Background. Oxidative stress plays a key role in atherosclerosis. Acting via high level of reactive oxygen species, an increase of oxidative stress is involved in the pathogenesis and progression of atherosclerostic stenosis or occlusion of arteries. Oxidative stress leads to an accumulation of oxidized low-density lipoprotein, which plays important roles in steno-occlusion of cerebral and coronary arteries. However, the exact reasons for multiple cerebral and coronary artery steno-occlusion in elderly patients remain unclear. The aim was to evaluate the effects of imbalance of oxidative/antioxidative status on concomitant multiple brain infarcts and multiple chronic total coronary occlusions in elderly patients. Methods. We measured the circulating levels of malondialdehyde (MDA), reactive oxygen species (ROS), thiobarbituric acid reactive substance (TBARS), advanced oxidation protein products (AOPP), superoxide dismutase 1 (SOD 1), superoxide dismutase 2 (SOD 2), superoxide dismutase 3 (SOD 3), and paraoxonase 1 (PON 1) in patients with concomitant multiple cerebral infarcts and multiple chronic total coronary occlusions.

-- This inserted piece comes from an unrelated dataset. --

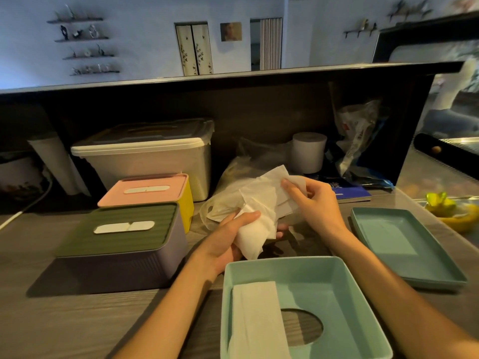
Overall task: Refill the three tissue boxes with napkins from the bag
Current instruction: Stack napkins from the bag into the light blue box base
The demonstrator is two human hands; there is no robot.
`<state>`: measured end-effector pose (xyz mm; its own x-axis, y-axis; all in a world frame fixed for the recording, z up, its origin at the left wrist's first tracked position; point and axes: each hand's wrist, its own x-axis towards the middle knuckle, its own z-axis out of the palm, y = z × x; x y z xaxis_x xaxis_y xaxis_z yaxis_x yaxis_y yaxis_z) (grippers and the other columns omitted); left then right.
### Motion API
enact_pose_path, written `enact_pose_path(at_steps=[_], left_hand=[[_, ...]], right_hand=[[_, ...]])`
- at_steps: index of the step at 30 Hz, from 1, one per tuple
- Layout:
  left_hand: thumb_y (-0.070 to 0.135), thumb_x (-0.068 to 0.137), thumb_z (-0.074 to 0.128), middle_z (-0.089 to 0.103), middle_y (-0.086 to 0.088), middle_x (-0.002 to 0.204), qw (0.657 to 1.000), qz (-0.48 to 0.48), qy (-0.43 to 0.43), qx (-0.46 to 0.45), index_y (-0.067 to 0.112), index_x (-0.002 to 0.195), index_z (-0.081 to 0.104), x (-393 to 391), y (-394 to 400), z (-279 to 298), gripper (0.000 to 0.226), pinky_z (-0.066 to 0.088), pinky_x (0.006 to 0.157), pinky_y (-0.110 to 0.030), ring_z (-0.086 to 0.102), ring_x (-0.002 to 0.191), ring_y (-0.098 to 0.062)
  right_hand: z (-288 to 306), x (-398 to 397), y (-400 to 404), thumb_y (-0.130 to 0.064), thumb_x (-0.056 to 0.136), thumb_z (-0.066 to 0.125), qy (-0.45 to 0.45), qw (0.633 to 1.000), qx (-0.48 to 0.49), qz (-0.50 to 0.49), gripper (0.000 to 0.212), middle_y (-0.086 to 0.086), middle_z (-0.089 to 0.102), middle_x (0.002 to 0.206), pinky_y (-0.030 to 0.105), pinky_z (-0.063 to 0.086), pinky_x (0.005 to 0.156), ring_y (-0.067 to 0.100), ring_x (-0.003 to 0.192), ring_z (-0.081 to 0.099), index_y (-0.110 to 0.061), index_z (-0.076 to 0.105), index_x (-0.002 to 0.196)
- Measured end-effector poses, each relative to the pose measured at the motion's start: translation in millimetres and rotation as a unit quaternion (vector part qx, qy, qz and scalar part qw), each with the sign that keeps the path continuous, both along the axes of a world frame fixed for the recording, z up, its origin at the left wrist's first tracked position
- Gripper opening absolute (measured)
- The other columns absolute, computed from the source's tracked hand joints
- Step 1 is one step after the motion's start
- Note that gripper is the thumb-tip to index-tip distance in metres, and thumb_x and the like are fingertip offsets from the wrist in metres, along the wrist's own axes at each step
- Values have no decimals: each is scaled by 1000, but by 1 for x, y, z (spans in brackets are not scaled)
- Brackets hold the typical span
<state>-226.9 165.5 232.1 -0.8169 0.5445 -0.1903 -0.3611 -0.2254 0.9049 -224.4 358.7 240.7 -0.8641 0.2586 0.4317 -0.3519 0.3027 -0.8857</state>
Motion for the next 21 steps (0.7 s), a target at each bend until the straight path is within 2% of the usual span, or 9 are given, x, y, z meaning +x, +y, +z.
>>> enact_pose_path(at_steps=[2, 5, 8, 11, 13, 18, 21], left_hand=[[23, 101, 55, 74, -19, 110, 1000, -1, 5, -4, 8, 133, 52, 1, 0, 1, 36, 55, 59, -27, 75, 95, -28], [14, 101, 55, 73, -22, 101, 1000, 14, -5, 11, 6, 129, 56, 1, 1, 1, 30, 56, 52, -28, 75, 85, -30], [13, 100, 57, 71, -23, 114, 999, 28, -21, 41, 6, 133, 57, 2, 4, 1, 33, 58, 54, -29, 75, 87, -31], [14, 101, 57, 71, -23, 117, 998, 37, -21, 51, 10, 131, 56, 2, 7, 0, 30, 59, 56, -30, 76, 90, -32], [13, 102, 56, 73, -22, 114, 997, 46, -27, 58, 11, 126, 58, 2, 7, 0, 24, 58, 54, -30, 76, 86, -31], [10, 105, 49, 68, -24, 124, 996, 62, -8, 62, 10, 136, 50, -5, 8, -5, 31, 60, 61, -30, 76, 92, -32], [2, 103, 51, 65, -28, 127, 992, 95, -39, 72, 7, 135, 47, -10, 9, -10, 33, 62, 65, -39, 73, 98, -41]], right_hand=[[2, 1, 0, -33, 99, 64, 8, 1000, -8, -12, 10, -17, 74, 84, 20, 57, 70, 5, 86, 70, -36, 71, 92], [4, 0, 1, -34, 100, 62, 4, 999, -40, -25, 14, -10, 75, 83, 33, 60, 72, 15, 86, 72, -32, 70, 89], [7, 1, 2, -34, 100, 62, -8, 998, -63, -19, 15, -5, 76, 84, 37, 61, 75, 18, 86, 73, -26, 72, 91], [8, 1, 5, -33, 101, 62, -9, 996, -78, -36, 21, 9, 76, 90, 50, 59, 81, 30, 91, 72, -18, 73, 92], [8, 0, 7, -34, 102, 60, -15, 994, -98, -44, 19, 8, 76, 93, 47, 60, 82, 25, 92, 73, -21, 71, 94], [13, -1, 15, -33, 104, 56, 19, 985, -144, -95, 19, 2, 75, 104, 26, 61, 78, 15, 100, 72, -19, 70, 109], [17, 0, 19, -34, 104, 56, 18, 982, -150, -117, 24, -1, 76, 103, 22, 61, 76, 13, 98, 73, -16, 70, 113]])
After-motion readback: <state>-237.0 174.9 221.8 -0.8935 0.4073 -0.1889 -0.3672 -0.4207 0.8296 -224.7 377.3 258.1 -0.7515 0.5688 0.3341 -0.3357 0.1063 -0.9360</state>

Results. Circulating levels of oxidative stress markers (MDA, ROS, TBARS, and AOPP) were increased (
P
<
0.001
) and antioxidative stress markers (SOD 1, SOD 2, SOD 3, and PON 1) were decreased (
P
<
0.001
) in elderly patients with concomitant multiple brain infarcts and multiple chronic total coronary occlusions. Conclusions. The findings suggested that the imbalance of oxidative/antioxidative status may be associated with multiple cerebral infarcts and multiple chronic total coronary occlusions and may contribute to the development of concomitant multiple brain infarcts and multiple chronic total coronary occlusions in elderly patients.